Transcribe the data in full and exactly, omitting any pictures.

————————

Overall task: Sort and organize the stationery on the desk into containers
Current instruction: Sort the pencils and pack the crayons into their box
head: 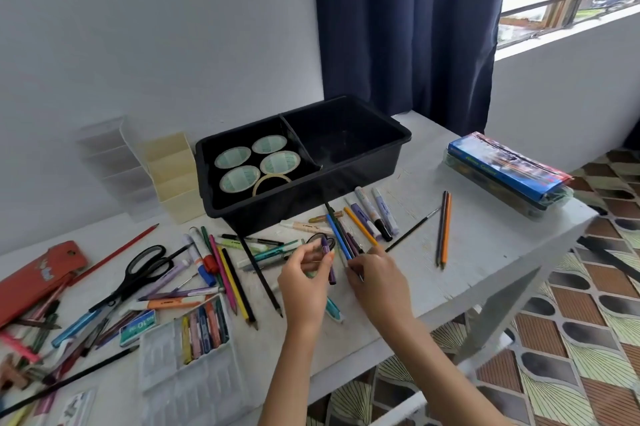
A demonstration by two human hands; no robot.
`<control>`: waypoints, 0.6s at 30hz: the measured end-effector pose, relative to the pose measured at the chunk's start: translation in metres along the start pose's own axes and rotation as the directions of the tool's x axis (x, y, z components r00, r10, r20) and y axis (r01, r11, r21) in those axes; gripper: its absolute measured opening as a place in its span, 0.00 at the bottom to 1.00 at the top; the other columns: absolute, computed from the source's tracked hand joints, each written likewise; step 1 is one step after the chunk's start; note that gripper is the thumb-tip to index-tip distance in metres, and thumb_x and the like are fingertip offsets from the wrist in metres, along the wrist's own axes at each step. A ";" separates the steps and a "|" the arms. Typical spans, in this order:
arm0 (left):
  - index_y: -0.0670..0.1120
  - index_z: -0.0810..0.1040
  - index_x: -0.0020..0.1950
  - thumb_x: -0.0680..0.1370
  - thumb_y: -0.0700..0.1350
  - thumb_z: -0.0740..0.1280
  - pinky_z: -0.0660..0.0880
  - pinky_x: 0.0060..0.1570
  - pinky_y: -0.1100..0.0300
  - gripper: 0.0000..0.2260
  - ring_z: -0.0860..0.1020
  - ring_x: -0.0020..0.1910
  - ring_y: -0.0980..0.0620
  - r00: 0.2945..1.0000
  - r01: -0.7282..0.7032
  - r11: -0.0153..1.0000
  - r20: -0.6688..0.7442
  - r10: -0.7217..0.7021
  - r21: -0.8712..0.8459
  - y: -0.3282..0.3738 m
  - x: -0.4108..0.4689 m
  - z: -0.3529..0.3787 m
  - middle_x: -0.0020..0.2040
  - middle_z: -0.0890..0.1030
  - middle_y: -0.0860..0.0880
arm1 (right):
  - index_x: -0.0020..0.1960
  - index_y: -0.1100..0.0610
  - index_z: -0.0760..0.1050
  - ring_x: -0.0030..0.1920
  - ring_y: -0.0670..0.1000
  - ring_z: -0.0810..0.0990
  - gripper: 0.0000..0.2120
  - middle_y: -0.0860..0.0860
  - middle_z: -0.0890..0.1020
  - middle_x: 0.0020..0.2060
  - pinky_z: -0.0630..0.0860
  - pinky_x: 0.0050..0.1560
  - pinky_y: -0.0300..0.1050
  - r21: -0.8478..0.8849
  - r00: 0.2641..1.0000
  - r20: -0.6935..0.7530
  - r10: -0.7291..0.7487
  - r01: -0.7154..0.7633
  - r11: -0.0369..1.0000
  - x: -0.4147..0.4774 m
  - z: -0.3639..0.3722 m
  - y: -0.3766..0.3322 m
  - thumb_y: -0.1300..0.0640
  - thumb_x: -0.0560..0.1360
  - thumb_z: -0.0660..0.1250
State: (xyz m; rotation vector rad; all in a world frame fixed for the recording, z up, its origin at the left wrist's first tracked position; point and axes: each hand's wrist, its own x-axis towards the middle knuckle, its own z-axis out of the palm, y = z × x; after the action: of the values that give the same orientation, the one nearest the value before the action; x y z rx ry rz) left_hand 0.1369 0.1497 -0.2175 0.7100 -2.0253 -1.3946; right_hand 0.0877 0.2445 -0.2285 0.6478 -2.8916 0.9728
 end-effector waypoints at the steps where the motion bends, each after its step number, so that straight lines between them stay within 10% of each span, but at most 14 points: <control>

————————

* **Your solution**:
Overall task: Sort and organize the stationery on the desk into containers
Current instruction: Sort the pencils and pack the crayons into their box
head: 
A demonstration by two human hands; no robot.
`<control>`: waypoints, 0.6s at 30hz: the measured end-effector pose, relative to the pose measured at the chunk's start: translation in metres along the start pose's own axes and rotation as the directions of the tool's x axis (x, y, z components r00, r10, r20) and y axis (r01, r11, r21) in those axes; gripper: its absolute measured opening as a place in its span, 0.00 at the bottom to 1.00 at the top; the other columns: absolute, computed from the source's tracked hand joints, each written likewise; step 1 is one step after the chunk's start; note that gripper is the thumb-tip to index-tip distance in metres, and thumb_x and the like are fingertip offsets from the wrist in metres, along the wrist's own axes at each step. A ";" separates the steps and a "|" the arms. Typical spans, in this order:
arm0 (left):
  - index_y: -0.0670..0.1120
  - index_z: -0.0810..0.1040
  - index_x: -0.0020..0.1950
  - thumb_x: -0.0680..0.1370
  - thumb_y: -0.0700..0.1350
  - thumb_z: -0.0740..0.1280
  - pinky_z: -0.0660..0.0880
  - pinky_x: 0.0060..0.1570
  - pinky_y: -0.1100..0.0300
  - gripper: 0.0000..0.2260
  - ring_z: -0.0860..0.1020
  - ring_x: -0.0020..0.1910
  - ring_y: -0.0980..0.0620
  - r00: 0.2945..1.0000
  - r01: -0.7282..0.7032
  - r11: -0.0153..1.0000
  - r20: -0.6688..0.7442
  - r10: -0.7217..0.7021
  - r21: -0.8712..0.8459
  - y: -0.3282..0.3738 m
  - x: -0.4108..0.4689 m
  - z: -0.3529..0.3787 m
  - middle_x: -0.0020..0.2040
  - middle_z: -0.0890..0.1030
  - middle_y: -0.0860..0.0880
arm1 (right):
  - index_x: -0.0020..0.1960
  - index_y: -0.1100..0.0610
  - index_z: -0.0760..0.1050
  - ring_x: -0.0030..0.1920
  - ring_y: -0.0670..0.1000
  - ring_z: -0.0810..0.0990
  - gripper: 0.0000..0.2120
  - middle_y: -0.0860..0.0860
  - middle_z: -0.0890..0.1020
  - middle_x: 0.0020..0.2060
  - pinky_z: -0.0630..0.0860
  - pinky_x: 0.0050..0.1560
  - pinky_y: -0.0300..0.1050
  - r21: -0.8478..0.8849
  - r00: 0.2641..1.0000
  - r20: -0.6935..0.7530
  - r10: -0.7291..0.7487
  - r01: -0.7154..0.7633
  - r11: -0.0369..1.0000
  - x: -0.4147..0.4774 m
  - z: -0.3639..0.3722 m
  - y: -0.3766..0.3322 m
  - thumb_y: -0.1300..0.0640
  - thumb_x: -0.0560..0.1360
  - thumb_z: -0.0660..0.1250
State: (xyz m; rotation vector rad; all in a world frame fixed for the recording, z up, its origin at the left wrist's first tracked position; point and axes: each hand's wrist, its own x-axis towards the middle knuckle, its own z-axis out of the palm, y = z × x; after the action: of the values that give the same orientation, the one nearest the value before the action; x y z rx ry rz) left_hand 0.1369 0.1497 -0.2175 0.7100 -2.0253 -1.3946; right_hand 0.0877 0.2445 -0.2285 0.6478 -2.8916 0.9728
 end-effector waypoints at the steps where the motion bends, each after its step number, so that straight lines between them stay within 10% of each span, but at most 14 points: <control>

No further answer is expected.